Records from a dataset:
%%

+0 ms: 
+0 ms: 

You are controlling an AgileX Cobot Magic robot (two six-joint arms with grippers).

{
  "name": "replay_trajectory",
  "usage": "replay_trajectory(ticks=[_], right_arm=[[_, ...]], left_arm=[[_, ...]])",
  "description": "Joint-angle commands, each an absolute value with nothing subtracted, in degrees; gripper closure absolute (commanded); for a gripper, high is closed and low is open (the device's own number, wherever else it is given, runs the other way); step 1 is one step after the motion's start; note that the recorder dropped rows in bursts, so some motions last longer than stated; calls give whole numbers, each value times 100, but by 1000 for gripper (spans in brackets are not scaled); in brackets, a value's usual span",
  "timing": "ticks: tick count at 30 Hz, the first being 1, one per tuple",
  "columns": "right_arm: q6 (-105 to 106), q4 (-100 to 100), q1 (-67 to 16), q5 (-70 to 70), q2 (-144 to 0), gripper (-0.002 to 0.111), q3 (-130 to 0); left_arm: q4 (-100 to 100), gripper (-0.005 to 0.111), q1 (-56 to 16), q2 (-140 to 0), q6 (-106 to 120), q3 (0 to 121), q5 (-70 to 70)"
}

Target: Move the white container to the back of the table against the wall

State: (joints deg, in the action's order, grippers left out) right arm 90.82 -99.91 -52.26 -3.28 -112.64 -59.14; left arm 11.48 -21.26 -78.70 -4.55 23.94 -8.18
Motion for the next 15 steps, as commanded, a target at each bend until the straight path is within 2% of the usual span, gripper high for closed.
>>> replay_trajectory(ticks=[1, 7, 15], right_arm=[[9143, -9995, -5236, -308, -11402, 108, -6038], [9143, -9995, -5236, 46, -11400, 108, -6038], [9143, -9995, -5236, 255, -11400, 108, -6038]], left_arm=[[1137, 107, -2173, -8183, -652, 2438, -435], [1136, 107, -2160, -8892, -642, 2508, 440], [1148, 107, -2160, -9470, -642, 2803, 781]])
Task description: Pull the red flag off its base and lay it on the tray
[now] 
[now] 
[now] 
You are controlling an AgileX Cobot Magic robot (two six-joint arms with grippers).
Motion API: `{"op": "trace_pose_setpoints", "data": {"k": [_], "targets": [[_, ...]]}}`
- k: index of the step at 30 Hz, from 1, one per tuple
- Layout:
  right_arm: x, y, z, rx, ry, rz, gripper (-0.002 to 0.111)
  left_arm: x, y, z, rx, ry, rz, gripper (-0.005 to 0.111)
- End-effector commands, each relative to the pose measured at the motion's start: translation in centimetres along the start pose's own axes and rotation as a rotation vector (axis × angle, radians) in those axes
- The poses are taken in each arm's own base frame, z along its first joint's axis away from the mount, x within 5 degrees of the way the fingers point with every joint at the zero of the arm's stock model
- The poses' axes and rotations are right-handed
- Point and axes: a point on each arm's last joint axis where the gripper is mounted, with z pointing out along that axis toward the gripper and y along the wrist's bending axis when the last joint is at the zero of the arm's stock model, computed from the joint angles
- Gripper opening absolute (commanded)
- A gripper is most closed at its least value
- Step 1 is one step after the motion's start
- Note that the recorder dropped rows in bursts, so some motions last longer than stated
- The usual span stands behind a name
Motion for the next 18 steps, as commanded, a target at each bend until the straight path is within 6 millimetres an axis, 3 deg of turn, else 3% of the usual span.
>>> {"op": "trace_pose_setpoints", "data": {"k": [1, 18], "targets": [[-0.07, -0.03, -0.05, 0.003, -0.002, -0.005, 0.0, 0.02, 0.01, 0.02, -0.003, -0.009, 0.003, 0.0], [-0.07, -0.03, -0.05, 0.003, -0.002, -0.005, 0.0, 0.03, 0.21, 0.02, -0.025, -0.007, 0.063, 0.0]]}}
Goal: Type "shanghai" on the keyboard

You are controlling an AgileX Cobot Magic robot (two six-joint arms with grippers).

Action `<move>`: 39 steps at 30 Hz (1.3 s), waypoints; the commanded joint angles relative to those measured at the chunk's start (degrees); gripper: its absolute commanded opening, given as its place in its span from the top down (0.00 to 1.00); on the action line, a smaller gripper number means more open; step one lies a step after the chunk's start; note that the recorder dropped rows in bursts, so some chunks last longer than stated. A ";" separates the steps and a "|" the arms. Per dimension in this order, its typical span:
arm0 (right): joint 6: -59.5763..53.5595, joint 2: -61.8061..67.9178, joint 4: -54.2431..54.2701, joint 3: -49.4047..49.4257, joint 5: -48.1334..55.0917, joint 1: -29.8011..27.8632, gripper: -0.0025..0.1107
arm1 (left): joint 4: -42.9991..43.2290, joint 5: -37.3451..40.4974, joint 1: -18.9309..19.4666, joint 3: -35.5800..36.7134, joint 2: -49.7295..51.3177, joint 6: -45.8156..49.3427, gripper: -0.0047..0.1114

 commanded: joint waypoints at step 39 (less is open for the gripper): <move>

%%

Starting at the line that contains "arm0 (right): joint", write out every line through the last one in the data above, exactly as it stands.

arm0 (right): joint 6: -59.5763..53.5595, joint 2: -61.8061..67.9178, joint 4: -54.2431..54.2701, joint 3: -49.4047..49.4257, joint 5: -48.1334..55.0917, joint 1: -29.8011..27.8632, gripper: -0.0025..0.1107
arm1 (left): joint 4: -42.9991..43.2290, joint 5: -37.3451..40.4974, joint 1: -18.9309..19.4666, joint 3: -35.5800..36.7134, joint 2: -49.7295..51.3177, joint 6: -45.8156..49.3427, gripper: -0.0047..0.1114

 commanded: joint waypoints at step 39 (less is open for the gripper): <move>

Output is finished, and nothing else is required.